About this exercise:
The whole listing is to be restated, character for character.

Data for the task:
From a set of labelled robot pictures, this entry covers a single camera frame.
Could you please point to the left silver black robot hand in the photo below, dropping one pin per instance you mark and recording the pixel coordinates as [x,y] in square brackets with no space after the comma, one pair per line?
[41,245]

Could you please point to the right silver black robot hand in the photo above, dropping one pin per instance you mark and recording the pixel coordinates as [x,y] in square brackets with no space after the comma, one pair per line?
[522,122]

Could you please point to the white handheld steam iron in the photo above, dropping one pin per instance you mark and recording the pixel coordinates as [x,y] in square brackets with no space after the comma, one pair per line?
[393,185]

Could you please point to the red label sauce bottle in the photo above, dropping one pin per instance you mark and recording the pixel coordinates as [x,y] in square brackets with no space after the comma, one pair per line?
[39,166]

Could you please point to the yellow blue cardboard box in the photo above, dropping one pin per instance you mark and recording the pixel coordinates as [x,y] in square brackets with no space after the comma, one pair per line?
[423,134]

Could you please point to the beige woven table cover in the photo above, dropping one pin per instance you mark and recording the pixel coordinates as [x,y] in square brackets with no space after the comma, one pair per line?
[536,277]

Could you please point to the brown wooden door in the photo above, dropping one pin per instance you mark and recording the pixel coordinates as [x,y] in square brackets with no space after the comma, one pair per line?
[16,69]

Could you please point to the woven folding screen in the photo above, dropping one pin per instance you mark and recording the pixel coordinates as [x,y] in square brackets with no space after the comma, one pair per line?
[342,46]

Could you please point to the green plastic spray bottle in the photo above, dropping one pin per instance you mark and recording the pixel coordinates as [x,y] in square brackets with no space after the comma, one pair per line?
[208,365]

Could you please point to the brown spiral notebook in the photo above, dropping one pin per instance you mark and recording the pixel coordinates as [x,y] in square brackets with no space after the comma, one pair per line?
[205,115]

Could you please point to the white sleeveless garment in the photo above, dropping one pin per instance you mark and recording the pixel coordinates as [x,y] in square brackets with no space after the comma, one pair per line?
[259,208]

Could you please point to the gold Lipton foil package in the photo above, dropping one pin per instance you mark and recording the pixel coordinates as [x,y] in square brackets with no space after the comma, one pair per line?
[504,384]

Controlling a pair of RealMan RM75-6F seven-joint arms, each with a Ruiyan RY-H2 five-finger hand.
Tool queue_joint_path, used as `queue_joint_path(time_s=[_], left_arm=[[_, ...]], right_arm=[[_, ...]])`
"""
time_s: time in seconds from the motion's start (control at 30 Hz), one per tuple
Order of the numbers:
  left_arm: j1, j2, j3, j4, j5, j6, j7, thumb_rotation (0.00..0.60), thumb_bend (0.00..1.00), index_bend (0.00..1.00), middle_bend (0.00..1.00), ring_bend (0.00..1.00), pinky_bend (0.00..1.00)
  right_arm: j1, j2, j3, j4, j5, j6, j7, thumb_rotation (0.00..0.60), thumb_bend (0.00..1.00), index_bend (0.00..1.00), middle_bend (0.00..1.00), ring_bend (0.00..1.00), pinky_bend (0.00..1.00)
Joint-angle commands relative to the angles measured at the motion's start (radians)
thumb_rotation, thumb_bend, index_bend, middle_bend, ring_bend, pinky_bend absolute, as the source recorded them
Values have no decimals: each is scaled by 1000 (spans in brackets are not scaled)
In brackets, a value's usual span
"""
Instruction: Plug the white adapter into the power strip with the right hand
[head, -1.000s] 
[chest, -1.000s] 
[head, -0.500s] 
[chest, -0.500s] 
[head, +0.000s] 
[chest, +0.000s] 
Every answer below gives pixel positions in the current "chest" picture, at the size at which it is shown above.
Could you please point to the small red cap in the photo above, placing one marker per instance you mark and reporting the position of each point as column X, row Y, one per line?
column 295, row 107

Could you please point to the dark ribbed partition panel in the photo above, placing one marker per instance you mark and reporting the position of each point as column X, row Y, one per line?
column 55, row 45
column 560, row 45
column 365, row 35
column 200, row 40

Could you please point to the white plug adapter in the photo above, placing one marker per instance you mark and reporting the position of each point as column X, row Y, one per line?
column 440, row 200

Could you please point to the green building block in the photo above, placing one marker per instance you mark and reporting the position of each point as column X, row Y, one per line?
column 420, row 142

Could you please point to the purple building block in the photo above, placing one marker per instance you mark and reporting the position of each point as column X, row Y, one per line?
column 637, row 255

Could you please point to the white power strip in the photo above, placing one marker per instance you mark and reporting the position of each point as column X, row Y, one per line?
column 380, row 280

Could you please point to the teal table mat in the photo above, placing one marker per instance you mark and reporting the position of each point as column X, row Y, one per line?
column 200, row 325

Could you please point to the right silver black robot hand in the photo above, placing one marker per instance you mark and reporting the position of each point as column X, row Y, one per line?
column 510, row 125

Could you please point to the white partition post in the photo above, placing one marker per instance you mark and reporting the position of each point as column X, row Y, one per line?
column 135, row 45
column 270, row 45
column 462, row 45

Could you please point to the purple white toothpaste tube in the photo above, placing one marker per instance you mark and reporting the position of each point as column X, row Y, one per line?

Solution for this problem:
From a set of labelled robot pictures, this entry covers a single camera frame.
Could you please point to the left silver black robot hand in the photo below, dropping one pin per instance you mark and recording the pixel coordinates as [x,y] in square brackets with no space after the comma, one pair per line?
[41,245]

Could you please point to the right silver black robot hand in the photo above, dropping one pin per instance you mark and recording the pixel coordinates as [x,y] in square brackets with no space after the comma, one pair per line?
[522,122]

Could you please point to the white handheld steam iron in the photo above, dropping one pin per instance you mark and recording the pixel coordinates as [x,y] in square brackets with no space after the comma, one pair per line?
[393,185]

Could you please point to the red label sauce bottle in the photo above, dropping one pin per instance you mark and recording the pixel coordinates as [x,y] in square brackets with no space after the comma, one pair per line?
[39,166]

Could you please point to the yellow blue cardboard box in the photo above, dropping one pin per instance you mark and recording the pixel coordinates as [x,y] in square brackets with no space after the comma, one pair per line?
[423,134]

Could you please point to the beige woven table cover in the photo above, dropping one pin per instance you mark and recording the pixel coordinates as [x,y] in square brackets with no space after the comma, one pair per line?
[536,277]

Could you please point to the brown wooden door in the photo above, dropping one pin per instance you mark and recording the pixel coordinates as [x,y] in square brackets with no space after the comma, one pair per line?
[16,69]

Could you please point to the woven folding screen in the photo above, dropping one pin per instance you mark and recording the pixel coordinates as [x,y] in square brackets with no space after the comma, one pair per line?
[342,46]

Could you please point to the green plastic spray bottle in the photo above, dropping one pin per instance you mark and recording the pixel coordinates as [x,y] in square brackets with no space after the comma, one pair per line?
[208,365]

Could you please point to the brown spiral notebook in the photo above, dropping one pin per instance you mark and recording the pixel coordinates as [x,y] in square brackets with no space after the comma, one pair per line?
[205,115]

Could you please point to the white sleeveless garment in the photo above, dropping one pin per instance you mark and recording the pixel coordinates as [x,y] in square brackets with no space after the comma, one pair per line?
[259,208]

Could you please point to the gold Lipton foil package in the photo above, dropping one pin per instance you mark and recording the pixel coordinates as [x,y] in square brackets with no space after the comma, one pair per line?
[504,384]

Controlling a pair of RealMan RM75-6F seven-joint arms, each with a Ruiyan RY-H2 five-finger hand.
Tool queue_joint_path, used as `queue_joint_path(time_s=[_], left_arm=[[_, ...]], right_arm=[[_, ...]])`
"""
time_s: time in seconds from the motion's start (control at 30 Hz), one per tuple
Order of the numbers:
  left_arm: j1, j2, j3, j4, j5, j6, j7, thumb_rotation (0.00..0.60), thumb_bend (0.00..1.00), index_bend (0.00..1.00), middle_bend (0.00..1.00), ring_bend (0.00..1.00), pinky_bend (0.00..1.00)
  right_arm: j1, j2, j3, j4, j5, j6, j7, thumb_rotation (0.00..0.60), thumb_bend (0.00..1.00), index_bend (0.00..1.00), middle_bend (0.00..1.00), ring_bend (0.00..1.00), pinky_bend (0.00..1.00)
Joint-angle commands relative to the angles measured at the motion's start (radians)
thumb_rotation, thumb_bend, index_bend, middle_bend, ring_bend, pinky_bend absolute, as the source recorded them
Values have no decimals: each is scaled by 1000 (spans in brackets are not scaled)
In brackets, a value's usual span
"""
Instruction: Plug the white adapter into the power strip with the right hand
[head, -1.000s] 
[chest, -1.000s] 
[head, -0.500s] 
[chest, -0.500s] 
[head, +0.000s] 
[chest, +0.000s] 
Every answer below gives pixel positions in the current "chest" picture, at the size at which it is shown above.
Could you please point to the small red cap in the photo above, placing one marker per instance you mark and reporting the position of each point as column X, row Y, one per line?
column 295, row 107

Could you please point to the dark ribbed partition panel in the photo above, placing one marker per instance you mark and reporting the position of each point as column X, row Y, one per line?
column 55, row 45
column 560, row 45
column 365, row 35
column 200, row 40

Could you please point to the white plug adapter in the photo above, placing one marker per instance you mark and reporting the position of each point as column X, row Y, one per line?
column 440, row 200

Could you please point to the green building block in the photo above, placing one marker per instance you mark and reporting the position of each point as column X, row Y, one per line?
column 420, row 142

Could you please point to the purple building block in the photo above, placing one marker per instance you mark and reporting the position of each point as column X, row Y, one per line?
column 637, row 255

Could you please point to the white power strip in the photo above, placing one marker per instance you mark and reporting the position of each point as column X, row Y, one per line?
column 380, row 280

Could you please point to the teal table mat in the photo above, placing one marker per instance you mark and reporting the position of each point as column X, row Y, one per line?
column 200, row 325

Could you please point to the right silver black robot hand in the photo above, placing one marker per instance you mark and reporting the position of each point as column X, row Y, one per line?
column 510, row 125

Could you please point to the white partition post in the photo above, placing one marker per instance you mark and reporting the position of each point as column X, row Y, one per line?
column 135, row 45
column 270, row 45
column 462, row 45

Could you please point to the purple white toothpaste tube in the photo above, placing one marker per instance you mark and reporting the position of each point as column X, row Y, one per line?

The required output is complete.